| Task goal |
An exact copy of the entries below is needed, with every picture left out.

Collected data entries:
******
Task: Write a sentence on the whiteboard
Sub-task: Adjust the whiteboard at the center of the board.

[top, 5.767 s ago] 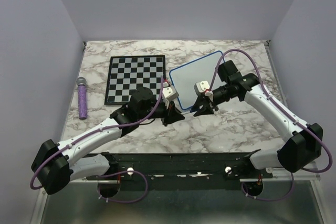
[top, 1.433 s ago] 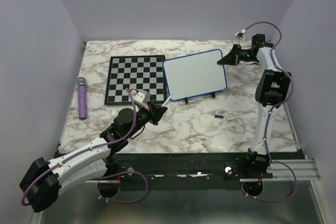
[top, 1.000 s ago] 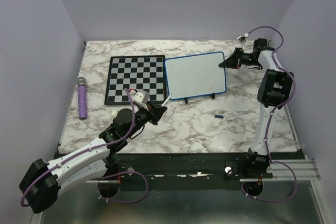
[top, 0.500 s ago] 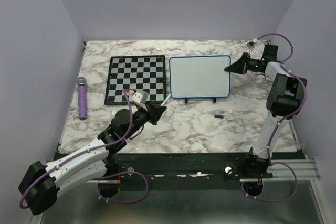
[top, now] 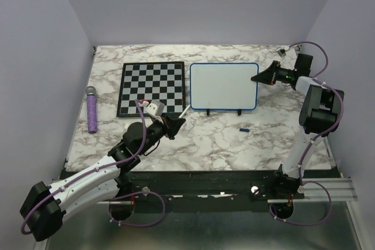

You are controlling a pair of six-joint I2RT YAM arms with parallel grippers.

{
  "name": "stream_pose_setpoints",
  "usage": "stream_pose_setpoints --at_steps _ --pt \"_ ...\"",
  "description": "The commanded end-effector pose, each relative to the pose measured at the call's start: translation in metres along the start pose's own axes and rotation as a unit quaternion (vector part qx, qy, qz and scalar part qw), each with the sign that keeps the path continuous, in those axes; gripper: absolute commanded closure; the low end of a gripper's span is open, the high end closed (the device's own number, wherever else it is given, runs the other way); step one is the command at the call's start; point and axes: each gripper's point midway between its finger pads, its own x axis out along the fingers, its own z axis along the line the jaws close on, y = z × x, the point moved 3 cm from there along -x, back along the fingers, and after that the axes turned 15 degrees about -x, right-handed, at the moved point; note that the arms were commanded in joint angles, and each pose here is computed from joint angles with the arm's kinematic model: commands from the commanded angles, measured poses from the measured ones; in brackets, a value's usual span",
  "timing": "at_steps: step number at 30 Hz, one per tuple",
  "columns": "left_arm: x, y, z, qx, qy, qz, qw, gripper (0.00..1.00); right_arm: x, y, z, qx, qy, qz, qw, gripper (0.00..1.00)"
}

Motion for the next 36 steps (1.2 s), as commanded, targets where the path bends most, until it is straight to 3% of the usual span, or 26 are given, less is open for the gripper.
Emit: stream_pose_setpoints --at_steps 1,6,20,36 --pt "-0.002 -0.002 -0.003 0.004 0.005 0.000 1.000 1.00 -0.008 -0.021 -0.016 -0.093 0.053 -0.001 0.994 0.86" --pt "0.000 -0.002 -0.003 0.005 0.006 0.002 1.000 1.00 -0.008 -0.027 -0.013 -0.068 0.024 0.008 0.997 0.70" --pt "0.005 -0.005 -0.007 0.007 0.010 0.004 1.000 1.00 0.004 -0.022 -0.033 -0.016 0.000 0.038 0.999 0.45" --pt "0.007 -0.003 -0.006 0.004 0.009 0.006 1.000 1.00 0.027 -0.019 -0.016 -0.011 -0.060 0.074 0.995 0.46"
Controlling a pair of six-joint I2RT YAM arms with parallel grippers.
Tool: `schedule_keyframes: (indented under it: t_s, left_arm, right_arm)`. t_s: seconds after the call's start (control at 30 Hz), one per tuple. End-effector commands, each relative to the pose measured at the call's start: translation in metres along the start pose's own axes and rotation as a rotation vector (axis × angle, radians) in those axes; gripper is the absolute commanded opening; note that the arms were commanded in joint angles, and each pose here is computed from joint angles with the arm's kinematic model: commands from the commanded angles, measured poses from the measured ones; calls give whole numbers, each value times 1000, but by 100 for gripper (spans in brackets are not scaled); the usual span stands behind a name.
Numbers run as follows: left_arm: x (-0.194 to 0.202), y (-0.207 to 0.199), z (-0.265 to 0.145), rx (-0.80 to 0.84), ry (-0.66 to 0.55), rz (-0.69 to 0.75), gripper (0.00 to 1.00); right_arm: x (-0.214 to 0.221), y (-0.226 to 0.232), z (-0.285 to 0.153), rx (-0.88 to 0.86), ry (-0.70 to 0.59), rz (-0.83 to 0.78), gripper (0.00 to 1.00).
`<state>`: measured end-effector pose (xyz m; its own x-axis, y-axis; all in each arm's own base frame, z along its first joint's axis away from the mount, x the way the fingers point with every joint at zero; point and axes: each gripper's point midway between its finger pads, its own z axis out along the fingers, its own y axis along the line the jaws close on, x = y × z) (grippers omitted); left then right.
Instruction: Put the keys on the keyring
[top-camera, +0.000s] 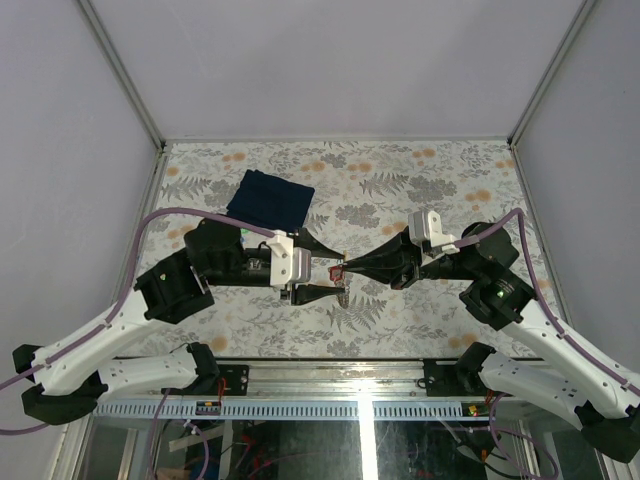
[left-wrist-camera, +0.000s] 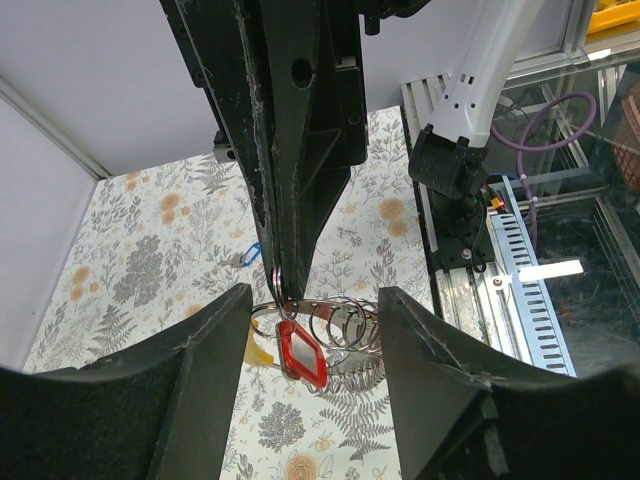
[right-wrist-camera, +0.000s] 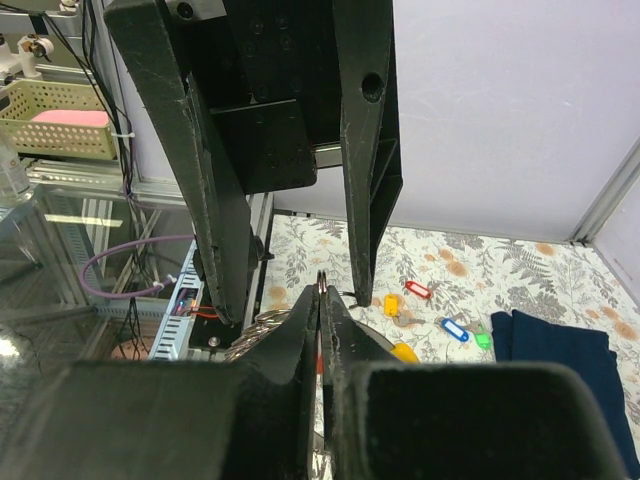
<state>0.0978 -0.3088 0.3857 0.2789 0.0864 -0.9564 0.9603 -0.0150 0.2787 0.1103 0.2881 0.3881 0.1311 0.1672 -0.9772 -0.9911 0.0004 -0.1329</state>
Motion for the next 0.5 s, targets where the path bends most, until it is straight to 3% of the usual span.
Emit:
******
| Written solution |
Task: Write a sentence on the whiteboard
Sub-task: Adjust the whiteboard at the center of the board.

[top, 5.767 s ago] 
[top, 1.433 s ago] 
[top, 1.000 s ago] 
[top, 0.500 s ago] 
[top, now] 

You are controlling a pair of six-joint I2RT YAM arms with parallel grippers.

{
  "name": "stream_pose_setpoints",
  "usage": "stream_pose_setpoints --at_steps _ --pt \"_ ...\"",
  "description": "The commanded end-effector pose, each relative to the pose measured at the call's start: translation in metres along the start pose's own axes and rotation as a unit quaternion (vector part qx, qy, qz and scalar part qw), each with the sign that keeps the path continuous, in those axes; gripper: absolute commanded closure; the low end of a gripper's span is open, the high end closed (the device's own number, wherever else it is given, runs the other way); step one is the command at the call's start; point and axes: each gripper's point midway between its finger pads, its own x axis out along the fingers, its own z axis along the line the jaws close on, y = z × x, the point moved 3 cm from there along -x, back along the fingers, and after that the axes turned 15 degrees about -x, right-handed, at the moved point; note that the arms were commanded in joint angles, and each pose here is computed from joint angles with the arm's kinematic model: commands from the commanded angles, measured poses from the measured ones; in brackets, a value's usual span",
  "timing": "at_steps: step number at 30 Hz, one per tuple",
  "columns": "left_arm: x, y, z, qx, qy, qz, qw, gripper (0.00..1.00); right_arm: x, y, z, qx, qy, qz, qw, gripper (0.00..1.00)"
}

Motion for the next 36 steps (1.2 s), as commanded, targets where the path bends most, until it is straight to 3% of the usual span, or 26 are given, less is open for the gripper.
Emit: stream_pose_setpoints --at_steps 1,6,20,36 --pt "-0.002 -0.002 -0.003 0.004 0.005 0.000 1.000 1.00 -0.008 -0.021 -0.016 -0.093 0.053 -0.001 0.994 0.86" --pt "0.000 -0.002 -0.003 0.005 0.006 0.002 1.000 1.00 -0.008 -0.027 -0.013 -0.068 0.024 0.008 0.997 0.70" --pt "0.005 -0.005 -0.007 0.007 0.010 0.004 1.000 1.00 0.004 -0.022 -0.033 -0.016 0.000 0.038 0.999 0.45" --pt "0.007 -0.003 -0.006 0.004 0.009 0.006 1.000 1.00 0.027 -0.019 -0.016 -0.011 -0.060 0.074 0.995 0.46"
Controlling a pair of six-joint I2RT YAM arms with parallel grippers.
Tool: `schedule_keyframes: (indented under it: t_s, left_arm, right_arm)`. t_s: seconds after the call's start (control at 30 Hz), one per tuple. End-effector commands, each relative to the pose measured at the call's start: translation in metres along the start pose's own axes and rotation as a rotation vector (axis × angle, radians) in those axes; gripper is the absolute commanded opening; note that the arms were commanded in joint angles, and each pose here is computed from joint angles with the arm's kinematic model: commands from the commanded angles, measured poses from the measured ones; calls give whole numbers, each value times 1000, but by 100 for gripper (spans in brackets are not scaled); the usual span stands behind a name.
Numbers run as follows: left_arm: x (-0.194 to 0.202), y (-0.207 to 0.199), z (-0.265 to 0.145), rx (-0.80 to 0.84), ry (-0.66 to 0.55), rz (-0.69 to 0.75), gripper (0.00 to 1.00); right_arm: x (-0.214 to 0.221), y (-0.226 to 0.232), z (-0.285 to 0.153), rx (-0.88 to 0.86), ry (-0.70 to 0.59), rz (-0.83 to 0.78), gripper (0.00 to 1.00).
`<state>`: measured end-effector pose (xyz m; its own x-axis, y-axis; all in each arm's own base frame, z along its first joint's axis away from the mount, x the way the fingers point with every joint at zero; point and axes: each gripper's point midway between its finger pads, its own z axis out along the fingers, its own y axis along the line the jaws close on, x = y × z) (grippers omitted); left then right.
Instruction: Put the keys on the keyring
[top-camera, +0.000s] 
[left-wrist-camera, +0.000s] 
[right-wrist-camera, +0.000s] 
<state>0.0978 -0.3088 0.3857 0.2789 0.0864 -0.9564 0.9603 -0.0150 0.2787 0.1103 0.2881 0.3881 0.1311 0.1672 -0.9772 -0.9911 0.0004 -0.1329</state>
Motion for the next 0.5 s, targets where the path bends most, until it is straight to 3% of the usual span.
Emit:

Nothing else remains in this exercise.